Теперь уже он не знал, что ответить, но Марку это было и не нужно. Он приобнял музыканта, потом с улыбкой потрепал его по мягким кудрям и исчез на кухне, оставляя нас наедине.
Я неловко переминалась с ноги на ногу, не зная, что еще можно добавить к прекрасным словам мужчины. Я была готова подписаться под каждым, но выразить это в слух было для меня невозможно.
— Дурак ты, — вот и все, что я смогла в итоге из себя выдавить. Очень мило с моей стороны, как всегда.
— Да, ты абсолютно права. Я дурак, — Гарретт смущенно засмеялся, приглаживая неопрятные локоны. — Я знаю, что ты бы хотела сказать мне все то же, что и Марк. Я знаю это и мне достаточно, ты не должна ничего говорить. Спасибо тебе за поддержку.
Я замерла. И вот опять. В очередной раз это недоразумение продемонстрировал удивительное понимание моих тревог. Каждый чертов раз он просто умудрялся находить именно те слова, которые могли меня утешить и успокоить. А ведь это я должна была утешать его и успокаивать! В этот раз была очевидно моя очередь!
Меня так разозлило, что он опять все взял на себя и даже не позволил мне посокрушаться собственной эмоциональной глупости, что я не удержалась и вспылила.
— Не смей мне указывать, что я делать должна, а что не должна! Я сама прекрасно знаю, что это моя очередь тебя успокаивать, так что будь так добр и держи свою замечательную, понимающую и заботливую задницу в руках! Если я веду себя как последняя зачерствелая идиотка, то ты не имеешь права улучшать мне ситуацию! Хватит быть таким чудесным засранцем!
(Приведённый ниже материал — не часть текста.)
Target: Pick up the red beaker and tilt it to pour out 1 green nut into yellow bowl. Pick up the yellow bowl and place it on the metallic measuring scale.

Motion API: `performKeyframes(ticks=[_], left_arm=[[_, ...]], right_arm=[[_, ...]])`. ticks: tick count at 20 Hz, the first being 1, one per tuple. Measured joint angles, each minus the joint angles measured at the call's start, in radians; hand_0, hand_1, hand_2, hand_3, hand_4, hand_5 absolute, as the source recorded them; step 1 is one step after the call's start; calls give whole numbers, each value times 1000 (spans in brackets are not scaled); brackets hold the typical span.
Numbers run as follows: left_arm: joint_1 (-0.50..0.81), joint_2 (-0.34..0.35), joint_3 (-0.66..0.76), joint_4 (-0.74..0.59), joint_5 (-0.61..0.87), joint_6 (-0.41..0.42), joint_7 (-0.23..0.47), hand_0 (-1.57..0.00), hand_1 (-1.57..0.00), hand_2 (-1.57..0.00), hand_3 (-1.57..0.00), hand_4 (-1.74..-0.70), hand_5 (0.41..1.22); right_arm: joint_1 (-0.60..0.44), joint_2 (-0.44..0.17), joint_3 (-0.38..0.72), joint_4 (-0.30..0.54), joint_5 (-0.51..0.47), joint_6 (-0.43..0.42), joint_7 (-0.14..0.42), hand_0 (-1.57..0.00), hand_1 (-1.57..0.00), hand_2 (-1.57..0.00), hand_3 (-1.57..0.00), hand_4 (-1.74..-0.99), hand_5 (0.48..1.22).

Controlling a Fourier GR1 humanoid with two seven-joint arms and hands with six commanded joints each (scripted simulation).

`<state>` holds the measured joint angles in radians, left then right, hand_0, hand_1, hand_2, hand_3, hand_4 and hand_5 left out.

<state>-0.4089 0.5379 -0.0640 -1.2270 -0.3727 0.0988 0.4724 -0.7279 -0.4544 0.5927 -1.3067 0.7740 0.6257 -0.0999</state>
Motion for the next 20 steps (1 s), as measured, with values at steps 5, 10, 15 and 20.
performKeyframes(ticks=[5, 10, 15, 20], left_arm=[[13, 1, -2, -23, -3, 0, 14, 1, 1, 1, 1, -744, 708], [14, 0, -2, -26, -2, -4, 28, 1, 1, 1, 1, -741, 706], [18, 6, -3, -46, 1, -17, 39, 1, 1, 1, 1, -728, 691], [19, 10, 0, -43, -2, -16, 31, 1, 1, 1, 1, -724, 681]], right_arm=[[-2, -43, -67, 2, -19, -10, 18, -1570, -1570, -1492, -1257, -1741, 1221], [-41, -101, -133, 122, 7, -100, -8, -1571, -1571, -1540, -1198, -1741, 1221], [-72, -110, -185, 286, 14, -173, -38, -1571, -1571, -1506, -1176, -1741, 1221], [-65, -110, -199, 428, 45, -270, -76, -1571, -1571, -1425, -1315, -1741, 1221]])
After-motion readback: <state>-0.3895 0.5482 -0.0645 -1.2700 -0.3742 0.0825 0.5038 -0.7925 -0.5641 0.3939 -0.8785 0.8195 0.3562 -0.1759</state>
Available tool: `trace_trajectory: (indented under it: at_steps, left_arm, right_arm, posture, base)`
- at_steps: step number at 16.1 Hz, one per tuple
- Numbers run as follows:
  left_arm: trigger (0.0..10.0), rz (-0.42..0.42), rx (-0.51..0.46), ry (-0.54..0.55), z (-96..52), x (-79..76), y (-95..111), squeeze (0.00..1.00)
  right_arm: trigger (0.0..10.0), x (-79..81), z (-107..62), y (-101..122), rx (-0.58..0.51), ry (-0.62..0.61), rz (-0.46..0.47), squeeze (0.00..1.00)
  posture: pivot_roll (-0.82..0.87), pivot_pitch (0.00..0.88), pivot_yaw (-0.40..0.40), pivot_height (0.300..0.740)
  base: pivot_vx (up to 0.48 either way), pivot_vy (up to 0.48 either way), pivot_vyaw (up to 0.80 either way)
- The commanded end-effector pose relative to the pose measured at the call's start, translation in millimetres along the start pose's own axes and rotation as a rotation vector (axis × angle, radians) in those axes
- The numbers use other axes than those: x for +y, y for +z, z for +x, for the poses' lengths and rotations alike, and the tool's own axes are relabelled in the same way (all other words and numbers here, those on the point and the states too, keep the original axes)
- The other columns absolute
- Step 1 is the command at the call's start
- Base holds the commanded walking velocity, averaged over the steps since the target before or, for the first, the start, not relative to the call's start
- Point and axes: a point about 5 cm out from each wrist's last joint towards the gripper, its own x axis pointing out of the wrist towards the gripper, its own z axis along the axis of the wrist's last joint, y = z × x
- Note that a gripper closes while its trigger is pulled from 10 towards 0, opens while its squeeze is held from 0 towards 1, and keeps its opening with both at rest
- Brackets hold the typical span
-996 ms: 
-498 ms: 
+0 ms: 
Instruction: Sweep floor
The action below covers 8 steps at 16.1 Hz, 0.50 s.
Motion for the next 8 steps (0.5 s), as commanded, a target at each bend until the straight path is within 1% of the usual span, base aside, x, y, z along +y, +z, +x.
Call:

И слушай теперь меня. Ты самый волшебный и потрясающий человек, которого я когда-либо встречала в своей жизни. Ты настолько добрый и внимательный, что мне иногда хочется ударить тебя, потому что я не могу высказать тебе, насколько я благодарна за то, что ты каким-то образом появился в моей жизни. Я ненавижу музыку, терпеть не могу искусство и всей душой презираю артистов, но если бы мне кто-то в лицо сказал, что ты бездарность или твои песни не самое лучшее творение, на которое только способен человек, я бы подралась с этим человеком и мне было бы все равно, что после этого меня ждут исправительные работы. Я благодарна тебе, Гарретт. За то, что ты самая большая заноза в заднице, за то, что я могу видеть твое раздражающее лицо каждый день, за то, что своими «никому не нужными песенками» ты раз за разом вытаскиваешь меня из той глупой выгребной ямы, в которую я от страха загнала себя сама. Так что будь добр, не смей говорить такие вещи о себе, потому что я воспринимаю это как личное оскорбление. Не смей марать такими словами человека, которого я люблю!